◆ Work item
For the records that follow, please set down exactly the lines between the one holding "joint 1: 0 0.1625" and the one holding "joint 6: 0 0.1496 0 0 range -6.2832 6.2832", inclusive, and only those.

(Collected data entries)

BEGIN

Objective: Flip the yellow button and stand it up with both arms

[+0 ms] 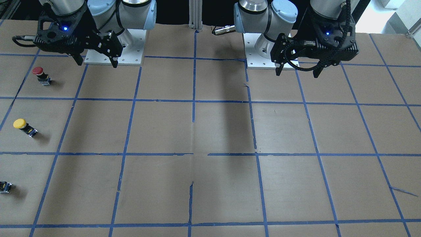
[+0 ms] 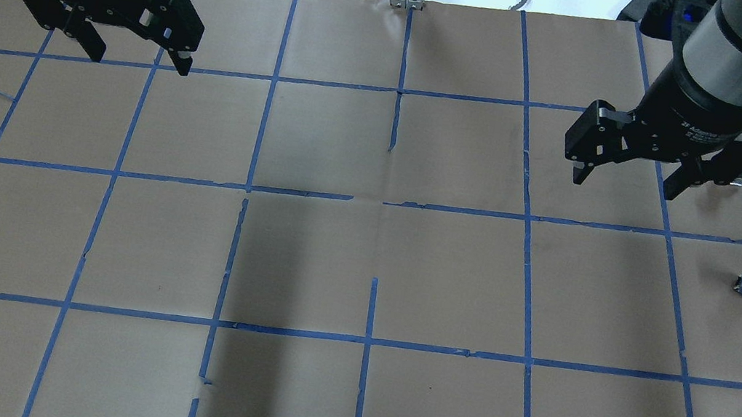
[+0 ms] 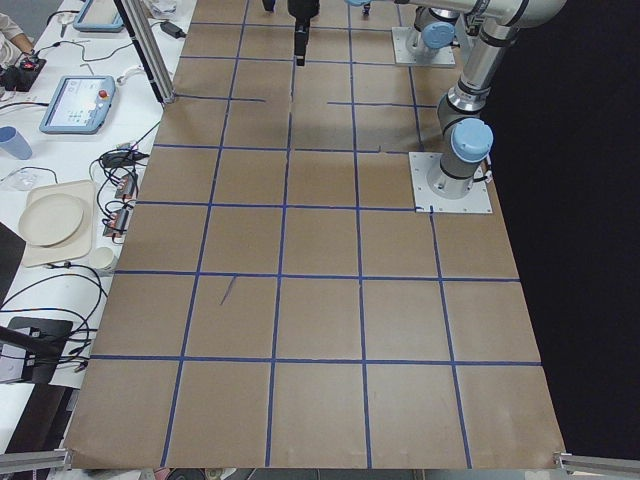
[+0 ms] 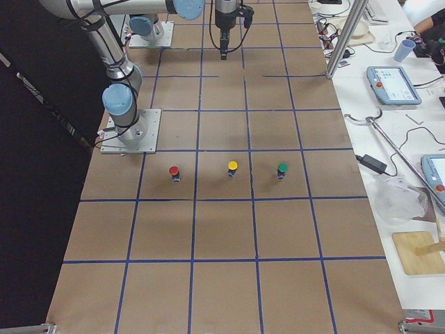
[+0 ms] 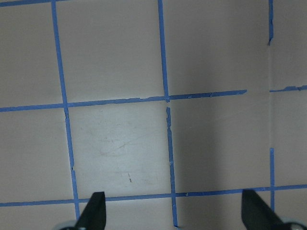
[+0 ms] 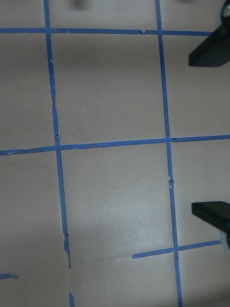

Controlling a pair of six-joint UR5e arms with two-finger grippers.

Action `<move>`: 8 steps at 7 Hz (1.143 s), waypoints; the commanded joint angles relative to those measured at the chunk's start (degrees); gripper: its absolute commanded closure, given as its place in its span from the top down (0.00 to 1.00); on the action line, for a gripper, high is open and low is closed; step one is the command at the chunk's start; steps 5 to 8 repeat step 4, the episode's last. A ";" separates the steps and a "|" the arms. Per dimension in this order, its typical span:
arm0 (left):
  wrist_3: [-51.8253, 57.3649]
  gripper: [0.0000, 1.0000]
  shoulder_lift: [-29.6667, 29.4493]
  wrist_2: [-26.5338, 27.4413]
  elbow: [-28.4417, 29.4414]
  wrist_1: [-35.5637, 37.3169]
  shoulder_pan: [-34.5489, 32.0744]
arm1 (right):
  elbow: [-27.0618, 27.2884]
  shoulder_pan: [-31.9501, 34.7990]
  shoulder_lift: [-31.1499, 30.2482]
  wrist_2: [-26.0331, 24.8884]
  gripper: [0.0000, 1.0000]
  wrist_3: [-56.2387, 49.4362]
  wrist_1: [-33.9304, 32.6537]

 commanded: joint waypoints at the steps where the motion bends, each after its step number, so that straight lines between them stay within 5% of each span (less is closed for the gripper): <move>1: 0.00 1.00 0.16 -0.08 -0.09 -0.09 -0.09 | 0.09 0.03 -0.06 -0.22 1.00 -0.03 0.05; 8: 0.00 1.00 0.96 -0.35 -1.58 -1.31 -0.26 | 0.17 0.03 -0.06 0.03 1.00 0.23 -0.04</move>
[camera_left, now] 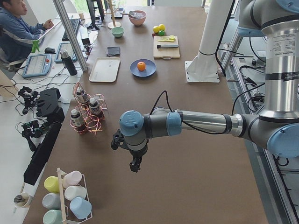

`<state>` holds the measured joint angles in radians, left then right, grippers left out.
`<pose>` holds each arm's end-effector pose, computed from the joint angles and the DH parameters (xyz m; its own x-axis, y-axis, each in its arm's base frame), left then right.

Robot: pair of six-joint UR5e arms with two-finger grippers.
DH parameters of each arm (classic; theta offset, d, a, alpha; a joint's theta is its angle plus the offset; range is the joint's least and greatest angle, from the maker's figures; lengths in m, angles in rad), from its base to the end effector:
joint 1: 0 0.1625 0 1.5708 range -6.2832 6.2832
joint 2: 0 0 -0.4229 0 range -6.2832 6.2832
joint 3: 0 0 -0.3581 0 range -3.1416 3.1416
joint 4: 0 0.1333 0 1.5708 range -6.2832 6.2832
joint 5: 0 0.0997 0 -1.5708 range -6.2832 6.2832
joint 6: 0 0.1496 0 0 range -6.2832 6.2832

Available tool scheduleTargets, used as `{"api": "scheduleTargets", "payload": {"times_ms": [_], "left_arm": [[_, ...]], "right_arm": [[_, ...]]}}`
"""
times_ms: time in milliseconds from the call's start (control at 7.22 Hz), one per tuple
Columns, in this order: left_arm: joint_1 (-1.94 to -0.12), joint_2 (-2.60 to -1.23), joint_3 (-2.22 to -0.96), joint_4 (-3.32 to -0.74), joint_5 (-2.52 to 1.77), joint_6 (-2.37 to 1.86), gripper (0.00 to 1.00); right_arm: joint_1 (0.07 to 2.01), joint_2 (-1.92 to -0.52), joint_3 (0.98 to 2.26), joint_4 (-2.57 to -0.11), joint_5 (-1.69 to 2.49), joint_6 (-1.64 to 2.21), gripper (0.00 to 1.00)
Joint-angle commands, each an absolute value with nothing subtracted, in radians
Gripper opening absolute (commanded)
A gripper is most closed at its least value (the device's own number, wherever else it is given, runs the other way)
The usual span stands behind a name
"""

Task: Pick orange to plate

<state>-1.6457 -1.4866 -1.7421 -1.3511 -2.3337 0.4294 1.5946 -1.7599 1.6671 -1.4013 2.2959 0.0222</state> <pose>-0.0602 -0.4023 0.6731 0.6800 0.2795 -0.6778 -0.2298 0.9592 0.1650 0.0432 -0.3841 0.7150 0.7487 -0.0109 0.6628 -0.0404 0.9973 0.0619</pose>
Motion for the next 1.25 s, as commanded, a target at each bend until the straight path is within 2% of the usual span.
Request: {"api": "scheduleTargets", "payload": {"times_ms": [0,1108], "left_arm": [[-1.646,-1.494,-1.735,-1.350,-2.333,0.422,0.98],[-1.647,-1.483,-1.733,-1.353,-2.338,0.422,0.98]], "right_arm": [[1.595,-1.761,1.660,-1.399,2.307,0.018,1.00],[1.591,-1.755,1.658,-1.385,2.326,0.017,1.00]]}}
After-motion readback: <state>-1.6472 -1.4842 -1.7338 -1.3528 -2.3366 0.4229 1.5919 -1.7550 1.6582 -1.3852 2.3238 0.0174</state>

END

◆ Task solution
joint 1: 0 0.1625 0 1.5708 range -6.2832 6.2832
joint 2: 0 0 -0.4229 0 range -6.2832 6.2832
joint 3: 0 0 -0.3581 0 range -3.1416 3.1416
joint 4: 0 0.1333 0 1.5708 range -6.2832 6.2832
joint 5: 0 0.0997 0 -1.5708 range -6.2832 6.2832
joint 6: 0 0.1496 0 0 range -6.2832 6.2832

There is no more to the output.